Grid squares indicate the predicted reduction if a pre-liver stage therapeutic with the given protection half-life (x-axis) and initial efficacy (y-axis) were deployed in addition to SMC, assuming a long tail of protection (decay shape parameter 0.7). Reductions are rounded to the nearest 5%. Results show a scenario where transmission is high (32% PfPR2-10), 75% of malaria cases occur within six months of the year, and the probability of seeking first-line treatment for clinical malaria over 14 days is low (10%). Panels depict predicted relationships for four different SMC deployment scenarios. In deployment scenario 4, SMC coverage is fixed at 70%. SMC = seasonal malaria chemoprevention, PfPR2-10 = Annual Plasmodium falciparum parasite prevalence in children aged between 2 and 10 years old.

https://doi.org/10.1371/journal.pcbi.1014021.g004

Combining SMC with seasonal deployment of a blood stage therapeutic

Our results indicate that combining a blood stage therapeutic with SMC is likely to reduce the occurrence of severe malaria but may not reduce uncomplicated cases.
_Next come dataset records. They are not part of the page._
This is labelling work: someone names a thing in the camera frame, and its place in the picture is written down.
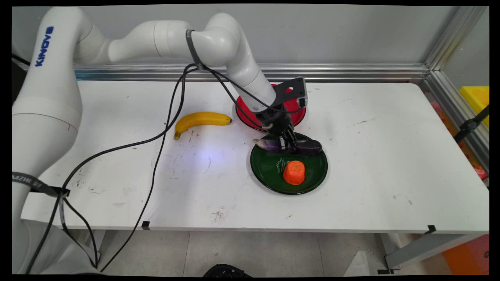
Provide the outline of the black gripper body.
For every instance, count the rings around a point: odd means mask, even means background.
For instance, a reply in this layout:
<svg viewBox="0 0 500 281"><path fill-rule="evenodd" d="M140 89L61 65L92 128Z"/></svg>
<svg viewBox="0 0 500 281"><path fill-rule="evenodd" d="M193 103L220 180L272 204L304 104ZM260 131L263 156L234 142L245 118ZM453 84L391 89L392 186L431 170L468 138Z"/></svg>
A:
<svg viewBox="0 0 500 281"><path fill-rule="evenodd" d="M282 112L284 105L268 108L261 112L256 112L255 116L261 123L261 128L277 137L294 137L294 128L291 122L291 115Z"/></svg>

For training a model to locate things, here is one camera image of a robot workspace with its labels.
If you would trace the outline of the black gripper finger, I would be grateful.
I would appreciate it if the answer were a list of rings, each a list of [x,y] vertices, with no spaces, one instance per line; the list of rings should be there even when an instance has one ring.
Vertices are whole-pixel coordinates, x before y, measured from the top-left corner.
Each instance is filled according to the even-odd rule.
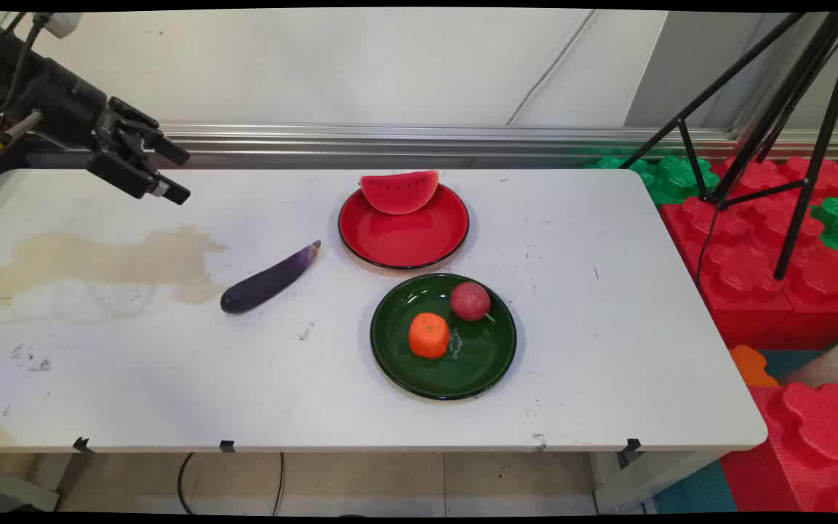
[[[108,116],[112,117],[109,129],[113,136],[131,151],[143,152],[147,148],[177,166],[183,166],[190,159],[191,155],[185,149],[167,139],[159,122],[131,104],[116,97],[110,98]]]
[[[143,162],[143,159],[126,160],[119,153],[107,149],[97,151],[91,156],[87,163],[87,172],[136,199],[151,195],[167,199],[176,205],[183,205],[191,196],[186,186],[161,175],[149,163]]]

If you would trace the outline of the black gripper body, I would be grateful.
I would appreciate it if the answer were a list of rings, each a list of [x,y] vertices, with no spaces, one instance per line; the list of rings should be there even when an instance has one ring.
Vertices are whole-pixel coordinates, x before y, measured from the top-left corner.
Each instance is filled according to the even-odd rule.
[[[32,37],[0,36],[0,115],[5,124],[37,115],[33,132],[58,146],[93,153],[107,149],[144,162],[144,151],[131,151],[110,131],[110,98],[56,60],[34,52]]]

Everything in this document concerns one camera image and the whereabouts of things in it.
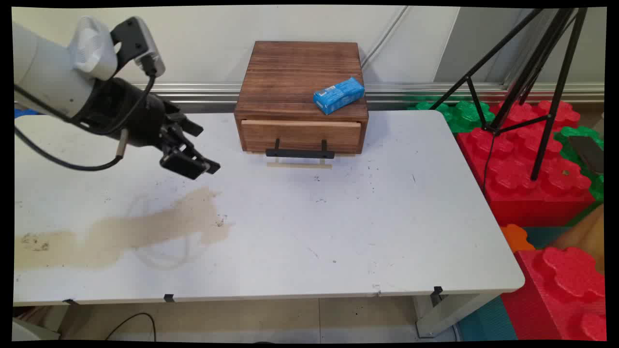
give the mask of orange foam block
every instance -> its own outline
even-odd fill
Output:
[[[527,232],[521,227],[509,224],[506,227],[501,227],[501,231],[503,231],[512,253],[521,250],[535,250],[535,247],[527,241]]]

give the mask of white table
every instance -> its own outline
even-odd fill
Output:
[[[241,150],[232,114],[191,114],[221,163],[192,181],[129,147],[75,172],[15,138],[14,305],[449,294],[418,321],[431,336],[520,270],[443,117],[377,111],[363,153],[277,159]],[[15,123],[68,162],[116,141],[49,116]]]

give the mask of blue package
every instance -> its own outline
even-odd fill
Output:
[[[314,103],[325,115],[361,98],[365,88],[354,77],[314,93]]]
[[[26,110],[15,109],[15,118],[18,118],[23,115],[40,115],[40,113],[33,109],[26,109]]]

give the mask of red foam block
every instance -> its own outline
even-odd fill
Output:
[[[503,127],[513,126],[515,124],[529,121],[540,116],[546,116],[550,112],[551,103],[551,101],[544,100],[533,107],[529,103],[523,103],[522,105],[520,105],[518,104],[518,102],[516,102],[512,105],[508,116],[503,123]],[[494,104],[492,107],[490,107],[490,112],[497,115],[502,106],[503,102],[500,102],[498,105]],[[555,122],[552,125],[552,131],[560,131],[561,128],[566,126],[577,128],[579,121],[580,114],[572,110],[571,104],[559,102],[559,107],[555,116]]]
[[[606,341],[604,277],[578,248],[518,251],[524,286],[501,295],[518,339]]]
[[[495,139],[486,199],[499,225],[563,226],[595,201],[591,180],[580,174],[578,165],[561,158],[562,145],[554,139],[548,142],[538,180],[530,180],[542,130],[533,125]],[[456,140],[482,186],[492,135],[476,128],[459,133]]]

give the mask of white wall
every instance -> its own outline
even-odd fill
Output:
[[[241,82],[255,41],[355,41],[361,60],[380,41],[401,6],[257,5],[40,9],[13,7],[13,21],[63,46],[79,17],[110,29],[142,17],[166,64],[158,82]],[[431,82],[458,7],[411,6],[364,70],[365,82]],[[143,82],[129,63],[121,77]]]
[[[606,66],[606,7],[589,7],[578,45],[569,66],[567,83],[601,83],[604,82]],[[537,82],[556,82],[559,78],[565,51],[568,47],[569,36],[572,34],[572,24],[556,43],[544,64]]]

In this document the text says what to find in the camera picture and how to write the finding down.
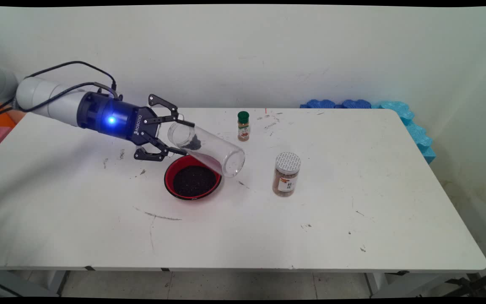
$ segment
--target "spice jar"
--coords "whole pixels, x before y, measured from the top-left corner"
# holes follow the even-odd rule
[[[247,111],[238,113],[238,139],[241,141],[248,141],[248,135],[251,132],[251,127],[248,125],[248,117]]]
[[[295,153],[282,152],[275,159],[273,192],[278,196],[290,196],[294,193],[301,159]]]

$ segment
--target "product label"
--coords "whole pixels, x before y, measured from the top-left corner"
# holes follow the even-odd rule
[[[295,182],[297,181],[297,176],[292,179],[285,179],[280,177],[278,181],[278,190],[282,192],[290,192],[295,188]]]
[[[241,138],[247,138],[248,134],[251,132],[251,128],[248,125],[247,127],[240,127],[239,128],[239,137]]]

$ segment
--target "clear glass bottle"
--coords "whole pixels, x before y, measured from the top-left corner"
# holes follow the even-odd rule
[[[168,129],[168,140],[220,175],[233,177],[245,163],[245,152],[235,144],[194,126],[174,123]]]
[[[238,113],[238,139],[241,141],[248,141],[251,127],[248,125],[249,114],[247,111]]]
[[[278,196],[294,194],[295,183],[301,167],[301,158],[292,152],[282,152],[275,159],[273,192]]]

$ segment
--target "robotic arm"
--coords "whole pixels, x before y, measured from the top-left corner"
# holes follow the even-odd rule
[[[102,93],[100,88],[98,92],[81,89],[69,91],[73,87],[27,77],[18,85],[12,107],[23,111],[33,109],[31,111],[38,115],[131,141],[137,146],[134,154],[137,160],[162,161],[169,152],[186,155],[183,150],[169,147],[157,137],[159,125],[164,122],[194,127],[194,123],[179,119],[177,106],[154,94],[149,95],[149,106],[135,106],[123,102],[123,95],[116,95],[114,83],[112,89],[98,83],[88,84],[106,88],[111,93]],[[170,115],[157,116],[151,109],[151,106],[157,104],[170,110]],[[147,143],[154,145],[160,152],[147,152],[142,147]]]

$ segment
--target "blue foam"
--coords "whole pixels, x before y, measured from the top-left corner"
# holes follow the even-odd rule
[[[426,136],[427,130],[424,128],[416,125],[413,121],[406,126],[408,133],[412,137],[415,144],[417,144],[417,148],[423,153],[432,144],[432,138]]]
[[[384,101],[380,104],[378,109],[391,109],[401,118],[403,124],[408,125],[413,119],[413,112],[409,110],[409,107],[404,102],[400,101]]]
[[[331,100],[324,99],[318,101],[316,99],[309,100],[307,104],[301,104],[299,108],[311,108],[311,109],[332,109],[335,108],[335,103]]]
[[[436,153],[434,153],[430,147],[422,154],[428,164],[430,164],[432,161],[434,161],[434,158],[436,158]]]
[[[370,102],[363,99],[357,101],[349,99],[343,102],[343,106],[345,106],[347,109],[370,109]]]
When a blood stage therapeutic was combined with SMC, increasing a therapeutic’s initial efficacy or protection half-life led to limited change in reductions in uncomplicated malaria. As shown in Fig 5, a near-perfect initial blood stage efficacy of 95.8% was required to achieve a positive median reduction in cumulative uncomplicated cases by ten years old. In contrast, a 10% reduction in cumulative severe cases could be achieved with an initial blood stage efficacy of 86%. Similar trends were observed across SMC deployment scenarios (Figs K, L, M in S1 Text).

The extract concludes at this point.